Predictive Processing answers: the blob of neurons adjusts itself to do a little better at minimizing the error between its predictions and the observed sense data. Basically, this looks like weakening the synaptic connections which gave rise to bad predictions and strengthening the connections which produced good predictions. By constantly engaging in this frenzy of prediction and adjustment, infants and their developing brains learn to understand the world. This solves the mystery of how all the information to make a brain is stuffed into a genome: it's not. Really all a genome has to contain is the information to build the self-adjusting setup, and the rest comes along free (although, in practice, the genome pulls a little more of its weight than this, because of how useful it is to hard-code in the really important cognitive structures).

Deep Learning

Sounding familiar? The one thing that everyone knows about ChatGPT, besides the fact that it’s your best friend when that essay is due in 10 minutes, is that it’s trained on predicting the next word of text from the internet— the most gloriously supercharged autocorrect in the world. How does it learn to predict the next word? By adjusting the connections between all the neurons in its internal neural network to nudge it towards minimizing the error between the word it guesses and the actual next word. Do that enough, and you get the baby-AGI we all know and love.

At this point it's reasonable to say, sure, the similarities between biological error minimization and machine learning are interesting, but "minimizing error" is pretty vague— how confident should we be that there is a truly deep similarity here? Well, you might be surprised to find out that research recently published in Nature suggests that it's literally the same algorithm that adjusts both neural networks and developing brains. For those versed in ML, you heard that right— it appears that, more or less, the brain implements backpropagation.

Isn’t that crazy? It certainly makes you skeptical of claims that there is a qualitative difference between human cognition and machine intelligence, and that AI will always be missing some secret sauce that humans possess. There are certainly endless differences between, say, ChatGPT and myself. But it looks like as far as the development of intelligence is concerned, they are mostly superficial differences. The core mechanism which gives rise to things which understand the world in which they are embedded appears to be pretty much the same.

Golems

There’s an old Jewish myth, in which a creature called a Golem is fashioned out of clay and brought to life the use of sacred words. In the most famous of such narratives, the Golem, named Yossele, was created to protect the Jewish community from external attacks. The Golem acted as a mirror to its creator and the society, reflecting their fears and values. The Golem grew increasingly powerful and difficult to control, sometimes turning violent or causing unintended harm. In the most common ending, Yossele was deactivated on the eve of the Sabbath through the removal of the shem, a sacred inscription, from its mouth.
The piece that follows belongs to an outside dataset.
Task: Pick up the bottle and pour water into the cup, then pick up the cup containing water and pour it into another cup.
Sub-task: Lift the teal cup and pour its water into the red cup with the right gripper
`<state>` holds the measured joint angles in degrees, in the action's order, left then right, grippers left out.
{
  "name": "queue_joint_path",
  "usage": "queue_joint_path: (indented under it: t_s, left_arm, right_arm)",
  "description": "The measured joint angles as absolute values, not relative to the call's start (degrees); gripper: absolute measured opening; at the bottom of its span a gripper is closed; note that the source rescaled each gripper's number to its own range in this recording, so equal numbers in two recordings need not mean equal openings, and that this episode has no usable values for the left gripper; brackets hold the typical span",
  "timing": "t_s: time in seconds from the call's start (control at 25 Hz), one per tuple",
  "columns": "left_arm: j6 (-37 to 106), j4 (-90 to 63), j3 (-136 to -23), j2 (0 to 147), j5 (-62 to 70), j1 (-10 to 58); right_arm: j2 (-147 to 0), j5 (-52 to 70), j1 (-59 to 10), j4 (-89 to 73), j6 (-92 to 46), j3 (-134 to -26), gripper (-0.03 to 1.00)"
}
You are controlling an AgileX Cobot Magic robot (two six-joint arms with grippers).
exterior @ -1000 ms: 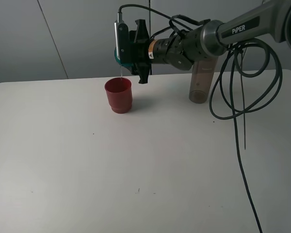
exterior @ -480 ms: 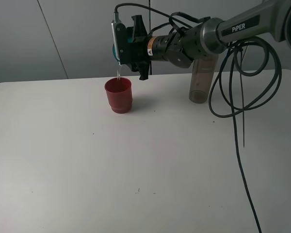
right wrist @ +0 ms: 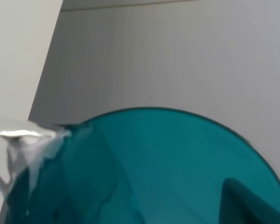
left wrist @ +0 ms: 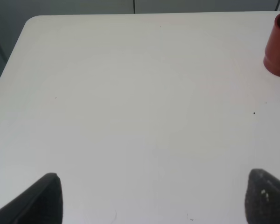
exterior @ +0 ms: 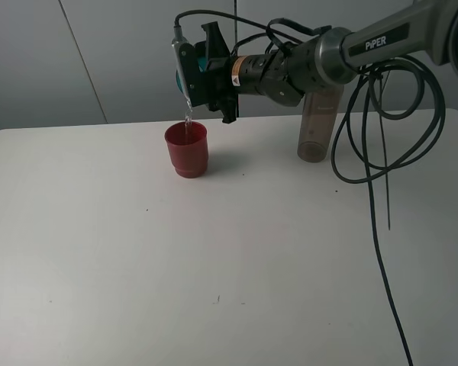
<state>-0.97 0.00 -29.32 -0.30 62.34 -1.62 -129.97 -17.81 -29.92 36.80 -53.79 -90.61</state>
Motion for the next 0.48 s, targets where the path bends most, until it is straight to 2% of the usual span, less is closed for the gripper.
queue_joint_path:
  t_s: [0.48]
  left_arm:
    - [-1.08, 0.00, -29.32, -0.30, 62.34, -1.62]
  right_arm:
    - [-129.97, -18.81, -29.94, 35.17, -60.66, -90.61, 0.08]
A theme of the story is self-understanding— that those who created the Golem didn’t fully understand aspects of themselves until they were reflected in their creation.

It’s a cautionary tale, but also a hopeful one. As our society builds its own Golems, we will better understand ourselves-- as the increasing entwinement of neuroscience and machine learning has demonstrated. This revelation of the secrets of our own inner workings, that key to the relationship between matter and intelligence, will come with both new dangers and profound insights.